_WHAT TO WORK ON:_
Print the listing below again, exactly. Skip the pictures.

= Beginning of Section =

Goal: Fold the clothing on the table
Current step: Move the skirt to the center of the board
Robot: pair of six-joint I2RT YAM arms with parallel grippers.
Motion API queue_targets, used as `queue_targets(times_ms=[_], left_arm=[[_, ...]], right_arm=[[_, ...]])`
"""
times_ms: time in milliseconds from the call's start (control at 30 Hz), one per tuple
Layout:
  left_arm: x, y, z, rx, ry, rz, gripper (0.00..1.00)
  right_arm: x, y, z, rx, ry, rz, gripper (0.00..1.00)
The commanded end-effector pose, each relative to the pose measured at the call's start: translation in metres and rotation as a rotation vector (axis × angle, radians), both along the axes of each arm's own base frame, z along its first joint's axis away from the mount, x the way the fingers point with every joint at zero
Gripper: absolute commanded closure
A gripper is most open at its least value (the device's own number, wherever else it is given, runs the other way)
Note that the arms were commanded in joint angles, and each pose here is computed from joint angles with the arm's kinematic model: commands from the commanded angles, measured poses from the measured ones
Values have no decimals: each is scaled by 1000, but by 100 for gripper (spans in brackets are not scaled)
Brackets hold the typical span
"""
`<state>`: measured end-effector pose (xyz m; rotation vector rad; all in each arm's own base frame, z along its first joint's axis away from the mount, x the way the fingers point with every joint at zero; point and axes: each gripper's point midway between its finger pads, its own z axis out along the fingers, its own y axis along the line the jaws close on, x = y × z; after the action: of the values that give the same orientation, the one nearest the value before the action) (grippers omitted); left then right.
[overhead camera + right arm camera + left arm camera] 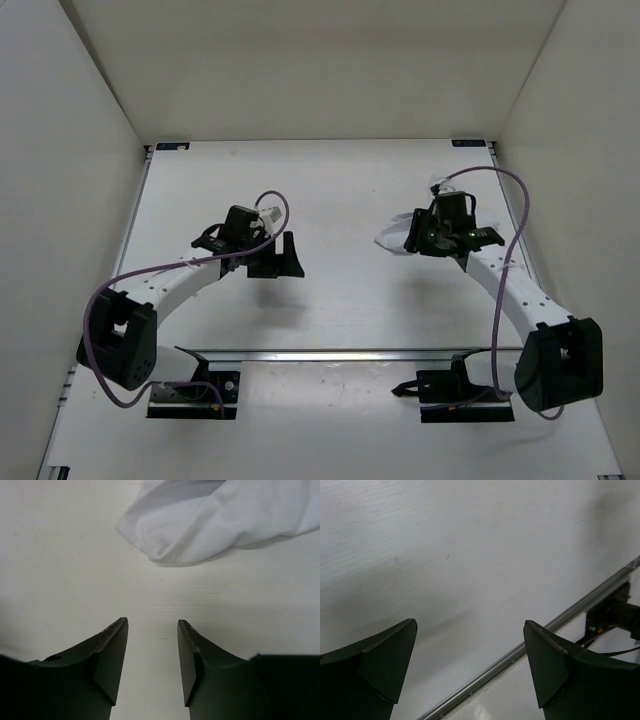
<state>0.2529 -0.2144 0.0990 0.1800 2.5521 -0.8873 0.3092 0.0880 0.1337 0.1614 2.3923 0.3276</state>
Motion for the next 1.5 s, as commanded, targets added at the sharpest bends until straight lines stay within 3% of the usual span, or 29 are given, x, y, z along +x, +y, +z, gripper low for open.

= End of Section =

_SOLUTION FOR THIS EXERCISE:_
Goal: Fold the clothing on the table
Current step: Move the skirt to the center of the board
Robot: pair of six-joint I2RT YAM arms with parallel grippers.
Motion API queue_targets, used as `queue_targets(times_ms=[_], left_arm=[[_, ...]], right_arm=[[_, ...]])`
"""
times_ms: time in milliseconds from the call's start (control at 30 Hz), one per tuple
Layout:
  left_arm: x, y, z, rx, ry, rz, gripper (0.00..1.00)
  right_arm: x, y, z, rx, ry, rz, gripper (0.00..1.00)
The commanded end-effector pose, each relative to the pose measured at the call's start: translation in metres and rotation as a rotation vector (axis × angle, radians), both along the axes of each arm's own base frame, z along its first joint's axis away from the mount, x the way the fingers point with every joint at zero
Gripper: absolute commanded closure
A gripper is most open at its least value (the device's own number, wherever else it is given, runs the other way)
Note that the arms were commanded in joint angles, and each pose here is computed from joint angles with the arm's kinematic model: commands from the commanded angles, measured poses from the measured ones
Values have no decimals: each is scaled by 1000, but by 100 for gripper (spans in brackets are not scaled)
Brackets hold the typical span
"""
`<state>`: measured end-effector pose (xyz m; rotation vector rad; all in each arm's own base frame, z along its first joint's axis away from the mount, x the way the fingers point with every joint at zero; point and axes: each gripper's point midway between its finger pads, its own z axis out along the fingers, its own y axis along the line the jaws close on, x = y × z; after the action: of the values that give the same orientation, the one nearest the value before the action) (grippers omitted); left then right.
[overhead camera + right arm camera + left arm camera] 
<state>0.2529 -0.2144 0.0990 0.1800 2.5521 -0.8873 0.3092 0.0880 0.1337 0.1614 2.3923 0.3276</state>
Motion for the next 1.5 s, as commanded, targets added at the sharpest bends until straight lines stay within 3% of the usual span, or 29 are given, x, y, z along +x, +y, +z, gripper low for open.

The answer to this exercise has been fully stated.